I've got big plans for some science-laden blogs about my Great Salt Lake Spectacular(!), but before that I'll just throw out some pictures of the highlights of said Spectacular:

1. I tried to figure out my new tripod and camera on Box Elder Peak (bad idea), but also got to see my home (Logan) and my study area (Great Salt Lake wetlands) from one place (great idea).  I also met a man in his 50's (at least, maybe even 60's) going up and down and up and down the Wellsvilles via unconventional routes, he told me I was doing great.  I'm inspired.


2.  I got to sit on the Spiral Jetty all by myself for an hour.  That's never happened to me before.  I got to think about how the rocks must have changed being flooded and dried and flooded and dried over the last 40 years.  I got to think a lot of about salt.  I got to sit and just ponder, and that's nice.


 3.  I stood atop Frary Peak on Antelope Island and howled at the top of my lungs (literally).  I was timid at first, but found that the only way to really howl is to through your head back and use the full force of your voice.  It was invigorating.


4.  I got to float with a flock of Red-necked Phalaropes on the Great Salt Lake.  When the entire flock flew away it sounded like the wind rushing out of no where.  It was amazing.


I got to see a neon Great Salt Lake sunset and then run and hide from a thunderstorm in a tent I hadn't liked until that night.  I spent my entire kayak trip thinking "There's no way in hell I'm going to be caught by a Great Salt Lake microburst storm in a Duckie" then I got caught in such a storm in my silly little backpacking tent.  But the sunset was great and the storm passed, and I talked to my dad and mom that day, so the love of my family was fresh on my mind.  


I hiked Deseret Peak in the Stansbury Mountains.  I'd never been to these mountains, but I've been oogling this peak from my field sites for months now.  At 11,031 feet it was the highest point of this vacation and the highest point of the entire year.  This hike produced the most suffering (because it was Peak #3 on Day #3) and the most exclamations of "Holy sh*t, this is my life and it's amazing!"  These mountains are beautiful and rugged and there were only 3 other people in the entire wilderness area (as far as I knew).


I saw the remains of the Patch Springs fire that came through two weeks ago.  I thought I was actually seeing the fire itself, but it was just ash that got caught in the wind.  I also thought I was going to see another fire start due to impending thunderstorms, but that didn't happen either.  It was so cool to see first hand how fire moved across these mountains, the weird little patches of burnt trees uphill from entire mountain sides that burned.  I also came across years-old burns where smaller things like wildflowers and grasses had already come back.  And I rubbed some soot on my face, because that felt right.  

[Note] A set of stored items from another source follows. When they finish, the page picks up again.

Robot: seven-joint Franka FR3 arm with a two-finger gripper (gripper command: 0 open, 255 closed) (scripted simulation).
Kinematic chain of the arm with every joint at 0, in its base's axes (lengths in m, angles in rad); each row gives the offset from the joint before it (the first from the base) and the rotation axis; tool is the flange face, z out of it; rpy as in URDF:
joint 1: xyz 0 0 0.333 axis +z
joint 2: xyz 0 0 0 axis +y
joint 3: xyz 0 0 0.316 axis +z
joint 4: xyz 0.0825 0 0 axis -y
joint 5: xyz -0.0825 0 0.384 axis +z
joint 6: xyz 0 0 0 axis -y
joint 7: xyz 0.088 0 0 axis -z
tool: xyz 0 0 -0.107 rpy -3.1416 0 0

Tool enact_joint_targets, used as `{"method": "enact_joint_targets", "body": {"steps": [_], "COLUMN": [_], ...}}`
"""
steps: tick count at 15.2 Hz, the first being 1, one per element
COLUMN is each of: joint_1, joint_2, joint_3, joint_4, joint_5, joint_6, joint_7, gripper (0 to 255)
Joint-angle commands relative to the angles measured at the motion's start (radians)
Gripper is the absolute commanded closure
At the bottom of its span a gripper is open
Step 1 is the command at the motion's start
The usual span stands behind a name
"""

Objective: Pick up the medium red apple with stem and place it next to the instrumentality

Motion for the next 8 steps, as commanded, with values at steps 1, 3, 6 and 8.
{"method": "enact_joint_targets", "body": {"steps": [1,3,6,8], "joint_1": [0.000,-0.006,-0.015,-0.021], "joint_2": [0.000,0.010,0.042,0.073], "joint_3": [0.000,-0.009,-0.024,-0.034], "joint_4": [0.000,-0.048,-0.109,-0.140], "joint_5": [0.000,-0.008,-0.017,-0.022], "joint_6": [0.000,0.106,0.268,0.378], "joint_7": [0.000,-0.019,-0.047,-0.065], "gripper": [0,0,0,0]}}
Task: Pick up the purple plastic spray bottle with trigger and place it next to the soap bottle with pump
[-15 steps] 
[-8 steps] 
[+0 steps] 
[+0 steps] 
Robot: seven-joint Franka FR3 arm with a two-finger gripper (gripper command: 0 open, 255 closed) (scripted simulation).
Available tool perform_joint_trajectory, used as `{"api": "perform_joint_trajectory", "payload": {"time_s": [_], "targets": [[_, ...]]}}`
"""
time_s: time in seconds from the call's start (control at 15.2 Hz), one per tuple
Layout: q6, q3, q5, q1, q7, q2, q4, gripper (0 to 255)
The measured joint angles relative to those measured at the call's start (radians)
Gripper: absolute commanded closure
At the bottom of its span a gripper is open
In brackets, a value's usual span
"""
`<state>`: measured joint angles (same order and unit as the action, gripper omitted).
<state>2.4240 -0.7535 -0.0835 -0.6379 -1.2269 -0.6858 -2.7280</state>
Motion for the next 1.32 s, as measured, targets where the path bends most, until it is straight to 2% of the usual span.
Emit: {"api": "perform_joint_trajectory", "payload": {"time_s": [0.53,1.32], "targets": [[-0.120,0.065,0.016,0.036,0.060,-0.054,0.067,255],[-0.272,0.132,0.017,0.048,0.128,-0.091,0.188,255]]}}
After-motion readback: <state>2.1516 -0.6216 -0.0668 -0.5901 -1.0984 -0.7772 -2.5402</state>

All in all it looked like this:


And you, my dear reader, have lots to look forward to on this blog because I'll be writing about pluvial Lake Bonneville and how the Wellsvilles looked during the age of the dinosaurs, the ecosystem of our mightly Great Salt Lake, and fire ecology.  There will probably also be extensive talk about how cool wetland plants are.

1 comment:

Ryan O'Donnell said...

Sounds like an awesome adventure of being you!